Activity: An exact copy of the listing below is required, minus its pictures.

Available data:
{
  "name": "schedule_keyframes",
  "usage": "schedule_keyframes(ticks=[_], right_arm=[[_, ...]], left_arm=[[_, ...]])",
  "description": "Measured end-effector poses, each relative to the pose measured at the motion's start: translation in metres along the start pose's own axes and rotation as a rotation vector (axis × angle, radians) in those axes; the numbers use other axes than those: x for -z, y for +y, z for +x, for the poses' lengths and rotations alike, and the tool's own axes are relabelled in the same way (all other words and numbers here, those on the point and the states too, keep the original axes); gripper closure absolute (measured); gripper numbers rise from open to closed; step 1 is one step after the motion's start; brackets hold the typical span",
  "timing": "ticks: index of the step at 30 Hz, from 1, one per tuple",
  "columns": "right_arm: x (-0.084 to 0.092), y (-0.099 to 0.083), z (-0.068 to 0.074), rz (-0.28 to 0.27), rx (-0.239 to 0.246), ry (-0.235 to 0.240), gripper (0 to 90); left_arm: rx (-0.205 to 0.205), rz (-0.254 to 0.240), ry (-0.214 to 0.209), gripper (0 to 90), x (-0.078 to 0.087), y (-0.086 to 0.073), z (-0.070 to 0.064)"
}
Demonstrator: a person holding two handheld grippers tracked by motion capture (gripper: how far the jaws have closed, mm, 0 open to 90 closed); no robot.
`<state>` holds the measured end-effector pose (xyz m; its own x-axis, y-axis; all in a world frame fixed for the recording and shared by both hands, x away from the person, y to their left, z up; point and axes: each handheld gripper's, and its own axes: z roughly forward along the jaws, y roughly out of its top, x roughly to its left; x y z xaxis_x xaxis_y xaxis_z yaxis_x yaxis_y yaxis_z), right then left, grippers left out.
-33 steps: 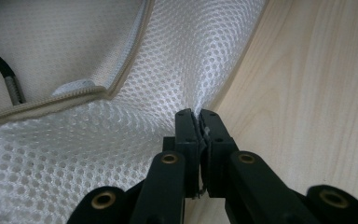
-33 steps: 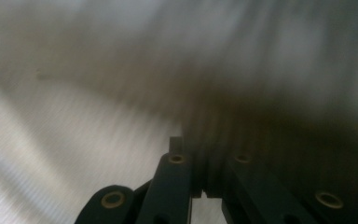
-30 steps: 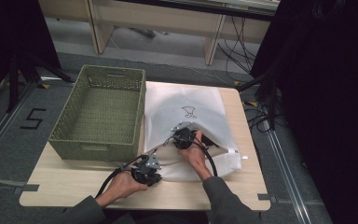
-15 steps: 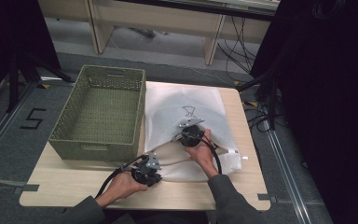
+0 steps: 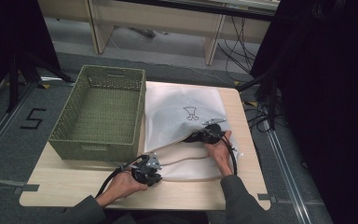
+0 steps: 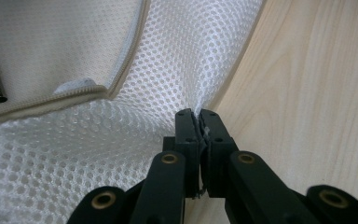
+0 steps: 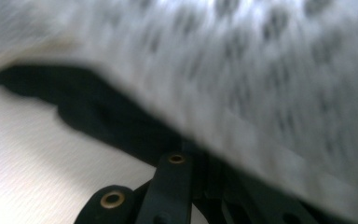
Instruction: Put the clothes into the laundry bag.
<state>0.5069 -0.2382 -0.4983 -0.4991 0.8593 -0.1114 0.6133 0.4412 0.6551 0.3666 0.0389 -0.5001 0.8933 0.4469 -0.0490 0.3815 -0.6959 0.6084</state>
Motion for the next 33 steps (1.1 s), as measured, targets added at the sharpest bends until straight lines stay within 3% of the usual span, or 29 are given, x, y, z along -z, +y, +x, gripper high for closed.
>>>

Task solution:
{
  "name": "schedule_keyframes",
  "usage": "schedule_keyframes(ticks=[_], right_arm=[[_, ...]], left_arm=[[_, ...]])",
  "description": "Measured end-effector poses, each relative to the pose measured at the motion's start: translation in metres along the start pose's own axes and rotation as a rotation vector (axis × angle, radians) in those axes; the numbers use other axes than those: x for -z, y for +y, z for +x, for the poses' lengths and rotations alike, and the tool's own axes are relabelled in the same way (all other words and numbers here, those on the point and the states too, keep the original axes); gripper closure absolute (measured); gripper numbers rise from open to closed; step 1 is one step after the motion's start; brackets hold the typical span",
  "timing": "ticks: index of the step at 30 Hz, from 1, one per tuple",
  "columns": "right_arm: x (-0.084 to 0.092), y (-0.099 to 0.083), z (-0.068 to 0.074), rz (-0.28 to 0.27), rx (-0.239 to 0.246), ry (-0.235 to 0.240), gripper (0 to 90); left_arm: rx (-0.205 to 0.205), rz (-0.254 to 0.240), ry (-0.214 to 0.209), gripper (0 to 90), x (-0.078 to 0.087), y (-0.086 to 0.073), z (-0.070 to 0.064)"
}
Demonstrator: a person holding two handheld grippers tracked by motion capture (gripper: how far the jaws have closed, mm, 0 open to 90 closed); no robot.
`<state>` holds the measured end-effector pose (xyz m; its own x-axis, y-axis; all in a world frame fixed for the recording and shared by both hands, x away from the person, y to their left, z up; point and axes: each handheld gripper's, and its own axes: z roughly forward along the jaws, y roughly out of its top, x roughly to its left; x y z xaxis_x xaxis_y xaxis_z yaxis_x yaxis_y yaxis_z), right then left, grippers left out.
-33 steps: 
-33 steps: 
-30 steps: 
-15 steps: 
+0 steps: 
+0 steps: 
+0 steps: 
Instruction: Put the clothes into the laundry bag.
<state>0.5069 -0.2382 -0.4983 -0.4991 0.8593 -0.1114 0.6133 0.4412 0.6551 0.3666 0.0389 -0.5001 0.8933 0.4469 -0.0490 0.3815 -0.6959 0.6084</state>
Motion for the next 33 steps (1.1 s), as measured, targets added at the sharpest bends until straight lines stay within 3% of the usual span, or 29 are given, x, y, z along -z, +y, +x, gripper high for closed.
>>>

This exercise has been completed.